Será o capitalismo sustentável?

6 May 2024 - 09:00
O site do FMI explica que o capitalismo é um sistema económico em que os meios de produção e propriedade pertencem ao setor privado, cuja motivação é o lucro e os preços de bens e serviços são regulados livremente, dentro da lei da oferta e procura. Independentemente das definições, aquilo que desde sempre parece mover o capitalismo é o interesse próprio, a acumulação e até o controlo. Porém, o capitalismo também pode fazer parte da solução, exemplos não faltam, haja vontade para isso.

No seu livro Pós-Capitalismo, um guia para o nosso futuro, o jornalista e professor britânico Paul Mason vai um pouco mais além e afirma que o capitalismo é um sistema demográfico, social, cultural e ideológico que inclui “redes secretas de poder, pregadores de milagres e analistas desonestos”.

O problema é que a procura do capital a todo o custo está a destruir o planeta. A competitividade entre empresas para exploração de recursos gera imensos desequilíbrios, destrói o meio-ambiente e aumenta a temperatura da Terra.

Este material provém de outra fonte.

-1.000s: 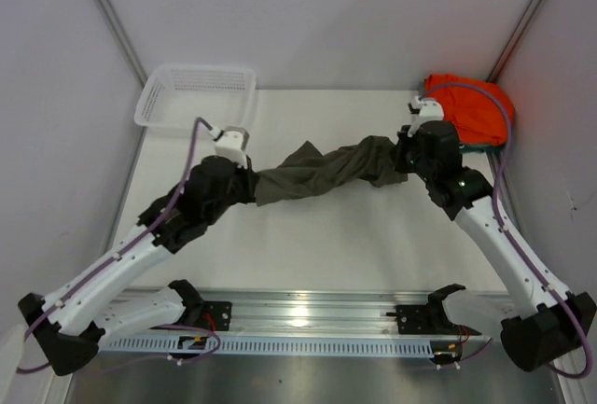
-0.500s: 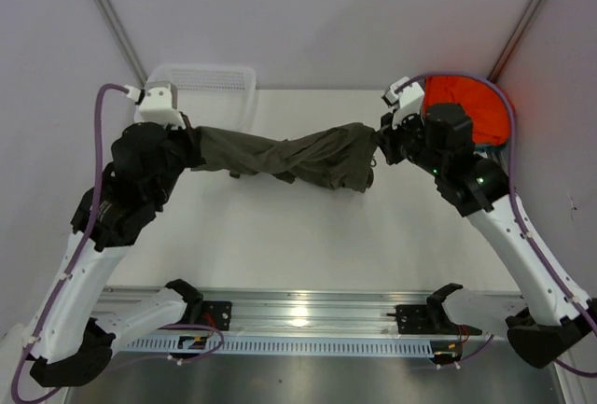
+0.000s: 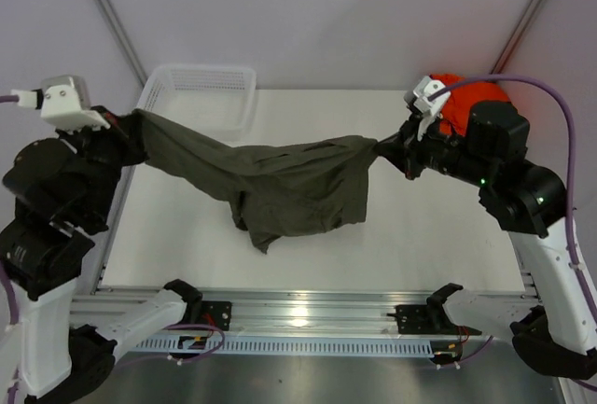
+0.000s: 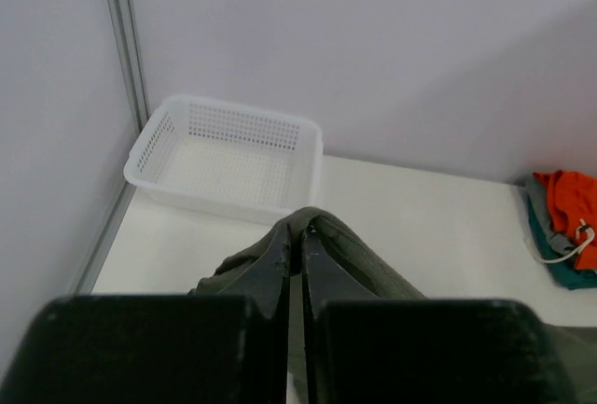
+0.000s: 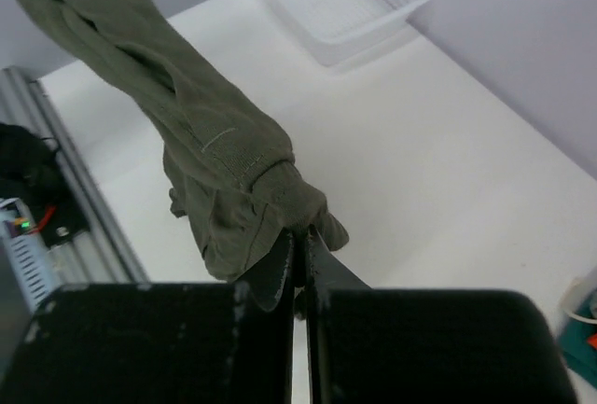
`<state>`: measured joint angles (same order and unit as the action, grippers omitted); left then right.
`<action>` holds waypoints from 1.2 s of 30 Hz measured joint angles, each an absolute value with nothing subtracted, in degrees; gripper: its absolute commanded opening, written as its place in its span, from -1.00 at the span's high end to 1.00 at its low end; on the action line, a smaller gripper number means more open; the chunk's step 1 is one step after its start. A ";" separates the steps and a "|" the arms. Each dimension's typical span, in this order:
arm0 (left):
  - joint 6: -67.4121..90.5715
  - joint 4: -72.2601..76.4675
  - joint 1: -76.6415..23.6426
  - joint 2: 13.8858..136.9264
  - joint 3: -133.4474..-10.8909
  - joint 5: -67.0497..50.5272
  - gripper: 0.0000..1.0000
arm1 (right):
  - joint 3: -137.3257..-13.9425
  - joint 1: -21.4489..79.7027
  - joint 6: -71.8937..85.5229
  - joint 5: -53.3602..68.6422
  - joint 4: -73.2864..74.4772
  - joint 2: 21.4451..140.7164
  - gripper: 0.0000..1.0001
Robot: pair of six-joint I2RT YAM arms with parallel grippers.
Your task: Fold and stack the shorts
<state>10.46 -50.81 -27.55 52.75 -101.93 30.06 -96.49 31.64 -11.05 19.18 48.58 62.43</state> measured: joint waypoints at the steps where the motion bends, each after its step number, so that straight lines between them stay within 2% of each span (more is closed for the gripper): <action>1: 10.48 -50.94 -27.53 51.96 -102.02 29.85 1.00 | -96.66 32.08 -10.48 19.99 49.60 61.54 1.00; 7: 10.50 -51.22 -27.44 46.68 -102.17 28.21 1.00 | -101.60 33.28 -7.05 25.21 52.88 57.67 1.00; 18: 9.96 -50.85 -27.44 47.27 -107.46 24.75 1.00 | -108.84 33.32 -4.51 30.28 53.01 59.53 1.00; 27: 10.00 -50.96 -27.44 47.99 -108.84 20.27 1.00 | -108.84 33.32 -2.98 29.04 50.52 63.64 1.00; 31: 10.02 -52.25 -27.44 47.66 -113.16 15.35 0.99 | -108.71 33.32 -1.15 34.20 49.71 61.58 1.00; 36: 10.50 -50.22 -27.42 42.94 -111.81 9.13 1.00 | -108.40 33.32 1.87 40.71 46.63 56.71 1.00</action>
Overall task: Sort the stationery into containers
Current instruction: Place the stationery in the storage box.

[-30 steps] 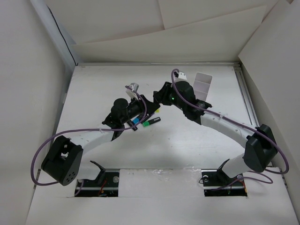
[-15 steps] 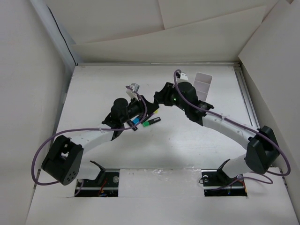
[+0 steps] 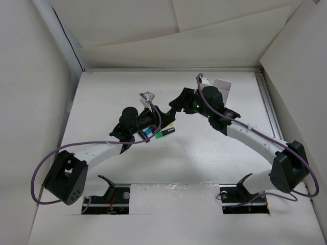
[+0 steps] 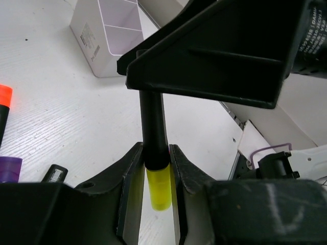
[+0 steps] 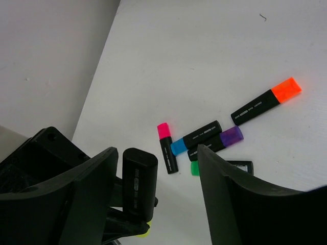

Essas consequências também têm custos. De acordo com um artigo escrito no site do Fórum Económico Mundial, as alterações climáticas, que são largamente provocadas pela ação humana, terão custos, por danos na agricultura, infraestruturas, e saúde humana, que ascenderão aos 3.1 trilhões de dólares até 2050, ou seja, 16 milhões por hora.

O problema é que a procura do capital a todo o custo está a destruir o planeta.

Se analisarmos o que está por detrás de fenómenos como o fast-fashion encontramos facilmente um dos motivadores do capitalismo. A mera ideia da compra e venda de roupa descartável, rapidamente substituída por outra igual que continua e perpetua este ciclo, apenas subsiste pelo capital acumulado vindo do consumo desenfreado, que, como é sabido, transforma esta indústria numa das mais poluentes e das que mais recursos naturais precisa. Prova disso é a atuação de empresas como a Zara e H&M que, de acordo com a Earthsight, contribuem para a desflorestação, apropriação de terra e corrupção na indústria do algodão brasilieira.

Outro exemplo deste comportamento galopante é o impacto da indústria alimentar. Se tivermos em conta todo o processo, que começa na produção de alimentos, transporte de mercadoria, armazenamento e lixo derivado, consegue-se facilmente entender como este ciclo causa inúmeros impactos ambientais. De acordo com o site climateseed, o setor da agricultura usa 70% da água potável global, ocupa metade da terra habitável e emite 26% de todas as emissões de C0².

E ainda há as consequências ambientais da produção de alimentos de proteína animal, como é o caso das criações de vacas para carne, que de acordo com o site Our World in Data, emite cerca de 9,48kg de CO², gasta 660L de água potável e ocupa 12.22m² de terra só para produzir um quilo.

A mera ideia da compra e venda de roupa descartável, rapidamente substituída por outra igual que continua e perpetua este ciclo, apenas subsiste pelo capital acumulado vindo do consumo desenfreado.

A juntar à acumulação de capital, independentemente das consequências ambientais, o capitalismo, ou seja, aqueles que efectivamente ganham dinheiro com a manutenção deste modelo, usam o controlo de informação para influenciar a propagação de narrativas.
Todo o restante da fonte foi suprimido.